Es muss an dieser Stelle nochmal betont werden: Der Alltag in der DDR war repressiv-autoritär. Und das begann bereits in der Schule. Nicht freiheitliches Denken, sondern Unterordnung wurde gelehrt. Die Lehrer und Lehrerinnen gaben vor, wie die Welt aussieht. Das musste dann widerspruchlos übernommen, die propagierte Weltanschauung, die Herrschaftsinteressen des SED-Regimes mussten auswendig gelernt werden. Das wurde verinnerlicht.
Verbaute Karrierewege, gebrochene Menschen
Wer statt zum Pioniernachmittag zur Christenlehre ging und nicht die Eltern als Pastoren im Hintergrund hatte; wer lieber zur Bluesmesse statt zum FDJ-Treffen ging – dem konnten Steine in den Weg gelegt werden. Mit dem Ergebnis, dass man beispielsweise kein Abitur oder nicht die gewünschte Ausbildung machen durfte.
Dinge, die – bis heute – bei Betroffenen nachwirken, die durch verbaute Karrierewege nie richtig Fuß fassen konnten im wiedervereinigten Deutschland. Wer sich überhaupt nicht anpassen wollte, sollte gebrochen werden. Und landete in DDR-Umerziehungslagern, den „Jugendwerkhöfen“.
Doch bis heute gibt es in der ostdeutschen Gesellschaft kaum eine ehrliche Rede darüber. Nur wenige fragen: Warum habt ihr da mitgemacht? Es wird geschwiegen – bis heute. Wer in Familien kritisch nachfragt, die Rolle der Eltern und Großeltern hinterfragt, erfährt Sprech- und Frageverbote. Und das hält schon lange an.
Fragen an die Eltern: Warum habt ihr mitgemacht?
Denn: Warum wurde damals geschwiegen, als plötzlich die Arbeitskollegin nicht mehr erschien, weil sie einen Ausreiseantrag gestellt hatte? Warum wurde sich nicht solidarisch für den Nachbarn eingesetzt, wenn der Sohn von der Uni geworfen wurde, weil er die falschen Fragen gestellt hatte?
33 Jahre nach der Wiedervereinigung braucht es kritische Fragen: Warum habt ihr mitgemacht? Warum habt ihr nicht protestiert? Warum habt ihr euch das alles gefallen lassen?
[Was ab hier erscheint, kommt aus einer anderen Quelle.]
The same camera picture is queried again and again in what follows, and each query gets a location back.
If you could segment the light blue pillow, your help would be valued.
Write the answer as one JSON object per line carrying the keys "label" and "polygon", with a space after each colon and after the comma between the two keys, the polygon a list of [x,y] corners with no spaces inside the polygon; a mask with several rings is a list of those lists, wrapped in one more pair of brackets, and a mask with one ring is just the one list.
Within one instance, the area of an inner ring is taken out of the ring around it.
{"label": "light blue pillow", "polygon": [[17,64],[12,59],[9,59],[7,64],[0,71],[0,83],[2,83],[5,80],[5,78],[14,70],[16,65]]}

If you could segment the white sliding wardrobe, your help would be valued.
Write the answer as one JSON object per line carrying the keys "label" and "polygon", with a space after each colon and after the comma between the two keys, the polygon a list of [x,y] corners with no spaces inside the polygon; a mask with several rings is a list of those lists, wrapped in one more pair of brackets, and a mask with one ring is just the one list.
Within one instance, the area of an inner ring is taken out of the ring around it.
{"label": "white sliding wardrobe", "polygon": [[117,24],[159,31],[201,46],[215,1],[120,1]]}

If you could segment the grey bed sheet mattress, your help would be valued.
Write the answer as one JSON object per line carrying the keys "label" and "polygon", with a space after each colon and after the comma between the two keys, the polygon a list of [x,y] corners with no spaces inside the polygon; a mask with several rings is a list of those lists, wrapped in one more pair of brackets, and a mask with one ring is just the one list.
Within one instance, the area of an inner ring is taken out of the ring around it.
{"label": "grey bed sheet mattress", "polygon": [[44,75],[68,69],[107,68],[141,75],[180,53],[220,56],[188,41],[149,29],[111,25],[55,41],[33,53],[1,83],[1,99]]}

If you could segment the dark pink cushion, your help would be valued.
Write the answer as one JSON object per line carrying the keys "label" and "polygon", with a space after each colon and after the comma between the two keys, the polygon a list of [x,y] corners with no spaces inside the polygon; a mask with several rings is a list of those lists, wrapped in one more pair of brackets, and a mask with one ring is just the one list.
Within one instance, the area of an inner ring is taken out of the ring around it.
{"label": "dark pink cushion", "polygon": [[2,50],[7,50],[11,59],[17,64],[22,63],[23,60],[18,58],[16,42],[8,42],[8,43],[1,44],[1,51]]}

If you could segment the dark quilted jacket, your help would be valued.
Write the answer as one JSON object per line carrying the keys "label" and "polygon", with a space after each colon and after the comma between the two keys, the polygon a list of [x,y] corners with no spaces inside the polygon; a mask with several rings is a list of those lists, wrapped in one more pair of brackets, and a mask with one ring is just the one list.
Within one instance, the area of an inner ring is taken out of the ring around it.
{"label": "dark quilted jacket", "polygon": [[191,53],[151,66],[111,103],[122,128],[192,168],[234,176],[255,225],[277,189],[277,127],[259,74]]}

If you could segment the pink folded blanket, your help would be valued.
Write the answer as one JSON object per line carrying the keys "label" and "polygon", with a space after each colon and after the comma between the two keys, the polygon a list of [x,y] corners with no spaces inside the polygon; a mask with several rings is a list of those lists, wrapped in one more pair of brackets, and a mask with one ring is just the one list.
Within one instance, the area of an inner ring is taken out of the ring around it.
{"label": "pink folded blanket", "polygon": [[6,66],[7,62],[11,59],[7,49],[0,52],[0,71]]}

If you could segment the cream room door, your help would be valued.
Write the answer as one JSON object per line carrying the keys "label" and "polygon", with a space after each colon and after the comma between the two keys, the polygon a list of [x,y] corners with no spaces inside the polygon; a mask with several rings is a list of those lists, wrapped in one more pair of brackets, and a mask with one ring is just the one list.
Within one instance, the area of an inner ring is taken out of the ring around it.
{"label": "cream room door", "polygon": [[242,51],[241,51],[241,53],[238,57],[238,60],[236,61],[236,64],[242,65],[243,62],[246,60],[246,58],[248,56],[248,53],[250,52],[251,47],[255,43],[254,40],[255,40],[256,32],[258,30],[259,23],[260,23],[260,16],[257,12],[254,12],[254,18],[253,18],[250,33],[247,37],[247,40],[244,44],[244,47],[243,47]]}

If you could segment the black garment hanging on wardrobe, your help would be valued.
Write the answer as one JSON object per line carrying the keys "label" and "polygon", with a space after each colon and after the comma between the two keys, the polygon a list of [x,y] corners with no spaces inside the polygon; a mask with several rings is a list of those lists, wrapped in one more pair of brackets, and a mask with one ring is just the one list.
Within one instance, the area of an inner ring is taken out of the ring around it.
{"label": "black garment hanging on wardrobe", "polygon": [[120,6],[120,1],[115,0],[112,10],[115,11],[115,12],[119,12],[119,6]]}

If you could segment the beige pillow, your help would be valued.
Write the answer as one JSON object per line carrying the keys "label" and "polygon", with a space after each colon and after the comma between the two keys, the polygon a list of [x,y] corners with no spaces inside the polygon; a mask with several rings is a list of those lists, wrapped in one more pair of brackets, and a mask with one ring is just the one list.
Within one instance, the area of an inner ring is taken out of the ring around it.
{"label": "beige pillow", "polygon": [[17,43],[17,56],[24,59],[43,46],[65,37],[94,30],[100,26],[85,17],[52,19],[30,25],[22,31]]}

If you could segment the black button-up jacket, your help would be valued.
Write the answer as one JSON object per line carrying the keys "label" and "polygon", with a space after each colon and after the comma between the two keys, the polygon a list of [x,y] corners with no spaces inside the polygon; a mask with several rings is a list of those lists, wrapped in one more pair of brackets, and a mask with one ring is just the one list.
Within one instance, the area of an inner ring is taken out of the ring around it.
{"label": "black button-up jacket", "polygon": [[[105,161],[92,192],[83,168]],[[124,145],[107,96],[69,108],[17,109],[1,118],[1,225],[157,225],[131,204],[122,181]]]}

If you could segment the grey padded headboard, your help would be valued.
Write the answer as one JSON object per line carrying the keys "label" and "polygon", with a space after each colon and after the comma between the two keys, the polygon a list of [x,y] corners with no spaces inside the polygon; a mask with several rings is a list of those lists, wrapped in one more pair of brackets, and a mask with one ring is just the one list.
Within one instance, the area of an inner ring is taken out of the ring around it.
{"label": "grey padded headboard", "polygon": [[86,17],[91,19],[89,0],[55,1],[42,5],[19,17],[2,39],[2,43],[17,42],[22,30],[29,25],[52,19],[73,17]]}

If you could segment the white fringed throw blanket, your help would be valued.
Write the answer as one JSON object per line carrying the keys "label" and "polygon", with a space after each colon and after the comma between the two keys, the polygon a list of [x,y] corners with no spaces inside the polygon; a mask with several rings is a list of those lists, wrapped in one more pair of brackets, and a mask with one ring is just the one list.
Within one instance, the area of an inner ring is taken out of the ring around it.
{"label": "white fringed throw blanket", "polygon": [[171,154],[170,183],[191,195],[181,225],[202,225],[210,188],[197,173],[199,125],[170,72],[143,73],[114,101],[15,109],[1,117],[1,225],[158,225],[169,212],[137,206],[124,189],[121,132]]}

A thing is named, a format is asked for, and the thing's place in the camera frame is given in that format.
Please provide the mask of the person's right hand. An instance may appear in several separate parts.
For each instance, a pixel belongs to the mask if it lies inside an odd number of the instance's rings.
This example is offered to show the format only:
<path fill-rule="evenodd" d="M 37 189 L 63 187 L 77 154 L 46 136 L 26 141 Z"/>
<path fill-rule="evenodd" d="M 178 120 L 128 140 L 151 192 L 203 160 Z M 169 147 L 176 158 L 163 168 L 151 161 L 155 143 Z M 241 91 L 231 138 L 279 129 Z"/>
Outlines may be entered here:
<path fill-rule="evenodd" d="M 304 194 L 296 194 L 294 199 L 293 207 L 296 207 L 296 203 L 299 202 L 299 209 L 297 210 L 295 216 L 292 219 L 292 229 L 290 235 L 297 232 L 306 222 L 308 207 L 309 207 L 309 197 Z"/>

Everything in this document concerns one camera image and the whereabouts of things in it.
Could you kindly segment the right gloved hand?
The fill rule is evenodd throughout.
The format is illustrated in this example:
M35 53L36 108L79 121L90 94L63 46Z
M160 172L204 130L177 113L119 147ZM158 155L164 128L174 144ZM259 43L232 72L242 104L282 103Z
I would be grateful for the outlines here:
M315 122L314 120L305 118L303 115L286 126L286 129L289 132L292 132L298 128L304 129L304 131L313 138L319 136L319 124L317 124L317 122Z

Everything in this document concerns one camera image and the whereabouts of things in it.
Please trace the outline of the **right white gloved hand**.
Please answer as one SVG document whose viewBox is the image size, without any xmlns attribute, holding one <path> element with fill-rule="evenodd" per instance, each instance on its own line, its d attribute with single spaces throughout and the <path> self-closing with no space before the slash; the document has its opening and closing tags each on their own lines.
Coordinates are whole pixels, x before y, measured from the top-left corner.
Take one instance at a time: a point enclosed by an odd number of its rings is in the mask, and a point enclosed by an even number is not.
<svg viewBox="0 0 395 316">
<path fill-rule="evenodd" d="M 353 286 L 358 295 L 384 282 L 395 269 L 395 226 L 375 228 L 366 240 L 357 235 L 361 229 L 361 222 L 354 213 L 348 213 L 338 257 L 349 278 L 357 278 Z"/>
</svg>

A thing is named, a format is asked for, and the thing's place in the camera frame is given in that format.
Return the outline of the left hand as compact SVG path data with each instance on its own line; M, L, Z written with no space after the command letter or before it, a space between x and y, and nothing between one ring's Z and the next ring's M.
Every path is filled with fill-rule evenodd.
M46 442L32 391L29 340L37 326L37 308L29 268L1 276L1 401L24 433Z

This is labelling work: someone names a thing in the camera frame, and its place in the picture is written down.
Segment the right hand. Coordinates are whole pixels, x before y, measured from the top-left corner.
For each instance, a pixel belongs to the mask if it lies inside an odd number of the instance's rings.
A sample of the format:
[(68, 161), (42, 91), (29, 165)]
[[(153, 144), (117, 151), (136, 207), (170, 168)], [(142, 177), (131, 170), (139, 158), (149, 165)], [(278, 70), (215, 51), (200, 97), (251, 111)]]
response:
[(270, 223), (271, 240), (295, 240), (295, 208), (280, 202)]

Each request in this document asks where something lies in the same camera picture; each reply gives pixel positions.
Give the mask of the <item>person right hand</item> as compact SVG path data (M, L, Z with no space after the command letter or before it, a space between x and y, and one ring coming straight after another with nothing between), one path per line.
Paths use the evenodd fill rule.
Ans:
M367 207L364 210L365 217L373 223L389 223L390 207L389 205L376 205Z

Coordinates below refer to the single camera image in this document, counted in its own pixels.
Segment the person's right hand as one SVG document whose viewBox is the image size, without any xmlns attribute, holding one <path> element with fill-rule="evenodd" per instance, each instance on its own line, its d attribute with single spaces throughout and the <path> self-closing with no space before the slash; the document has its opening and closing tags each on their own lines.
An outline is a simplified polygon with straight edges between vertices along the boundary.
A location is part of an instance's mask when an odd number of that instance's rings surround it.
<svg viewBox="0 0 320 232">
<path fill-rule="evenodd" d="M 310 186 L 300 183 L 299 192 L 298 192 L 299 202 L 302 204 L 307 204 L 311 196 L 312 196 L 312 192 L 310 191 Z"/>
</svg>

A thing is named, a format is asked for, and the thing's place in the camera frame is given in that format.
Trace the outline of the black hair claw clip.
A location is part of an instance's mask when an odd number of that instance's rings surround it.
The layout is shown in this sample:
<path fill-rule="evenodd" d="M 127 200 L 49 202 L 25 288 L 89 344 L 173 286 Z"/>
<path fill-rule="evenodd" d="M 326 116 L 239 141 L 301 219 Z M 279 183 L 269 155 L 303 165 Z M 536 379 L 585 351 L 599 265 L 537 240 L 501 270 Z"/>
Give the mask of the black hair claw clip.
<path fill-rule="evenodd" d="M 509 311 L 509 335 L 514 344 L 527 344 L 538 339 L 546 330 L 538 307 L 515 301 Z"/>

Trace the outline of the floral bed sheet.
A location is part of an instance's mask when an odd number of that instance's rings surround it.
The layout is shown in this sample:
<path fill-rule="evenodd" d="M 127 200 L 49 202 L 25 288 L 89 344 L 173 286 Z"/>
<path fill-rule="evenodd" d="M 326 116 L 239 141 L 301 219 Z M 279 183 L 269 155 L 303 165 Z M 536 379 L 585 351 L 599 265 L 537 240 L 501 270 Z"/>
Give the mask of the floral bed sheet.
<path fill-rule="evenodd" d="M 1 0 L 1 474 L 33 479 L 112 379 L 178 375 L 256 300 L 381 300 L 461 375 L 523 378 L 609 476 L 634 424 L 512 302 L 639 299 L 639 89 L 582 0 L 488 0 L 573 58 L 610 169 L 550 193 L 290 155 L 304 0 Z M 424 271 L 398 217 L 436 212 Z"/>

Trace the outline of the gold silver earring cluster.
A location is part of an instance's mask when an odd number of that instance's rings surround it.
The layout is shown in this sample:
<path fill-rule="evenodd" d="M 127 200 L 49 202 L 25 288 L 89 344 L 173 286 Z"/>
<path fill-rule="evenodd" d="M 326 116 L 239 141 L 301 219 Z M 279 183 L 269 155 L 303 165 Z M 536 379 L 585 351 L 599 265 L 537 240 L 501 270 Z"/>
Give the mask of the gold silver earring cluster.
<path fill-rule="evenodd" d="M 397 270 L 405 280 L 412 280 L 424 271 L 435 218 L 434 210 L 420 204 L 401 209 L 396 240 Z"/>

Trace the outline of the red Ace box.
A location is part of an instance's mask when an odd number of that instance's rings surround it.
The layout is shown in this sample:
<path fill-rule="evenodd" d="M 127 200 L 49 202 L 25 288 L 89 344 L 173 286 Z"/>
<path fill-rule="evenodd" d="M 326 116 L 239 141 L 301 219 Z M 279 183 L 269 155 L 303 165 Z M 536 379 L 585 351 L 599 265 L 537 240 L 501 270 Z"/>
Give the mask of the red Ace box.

Es braucht das schmerzhafte Generationengespräch, ein ostdeutsches Jahr 68. Gefragt sind da insbesondere die heute 40- bis 50-Jährigen. Sie müssen rauskommen aus ihrer Verweigerungs- und Schweigehaltung, rauskommen aus der Angst vor der Auseinandersetzung mit der Eltern- und Großelterngeneration.
Und es ist schon einigermaßen verwunderlich, dass unter Ostdeutschen Bücher Konjunktur haben, die die DDR verklären. Wie eine Decke, unter der man behaglich kuscheln kann. Und das ist bizarr – gerade vor dem Hintergrund, dass nach einer aktuellen Studie sich zwei Drittel der Ostdeutschen nach autoritären Strukturen wie in der DDR sehnen, mit der Demokratie fremdeln, sich eine „völkische Gemeinschaft“ wünschen.
Die Fragen aber, warum das gerade unter Ostdeutschen so tief verwurzelt ist, warum die autoritär gepolte Männerpartei AfD so attraktiv ist – werden nicht gestellt. Doch genau das muss jetzt passieren.
Schonungslose Aufarbeitung notwendig
Klar, es gibt jene, die sagen: Wir haben uns arrangiert, ein gutes Leben geführt. Doch was ist mit der in der DDR fehlenden Demonstrations-, Meinungs- und Pressefreiheit? Argumente, die nicht erwähnt, ja, verdrängt werden, wenn es um das Leben im SED-Regime geht.
Es geht um eine schonungslose Aufarbeitung über das Leben in der DDR. Es geht um eine fundamentale Kritik des Alltags in einer Diktatur – und zwar von unten. Es gibt Aufarbeitungsinstitutionen, Gedenkstätten – gut und schön.
Um zu verstehen, wie das repressive staatliche SED-Regime bis heute nachwirkt, muss das Schweigen über das alltägliche Leben in der DDR gebrochen werden. Und das können die Ostdeutschen nur selbst tun. Spätestens jetzt: 33 Jahre nach der Wiedervereinigung.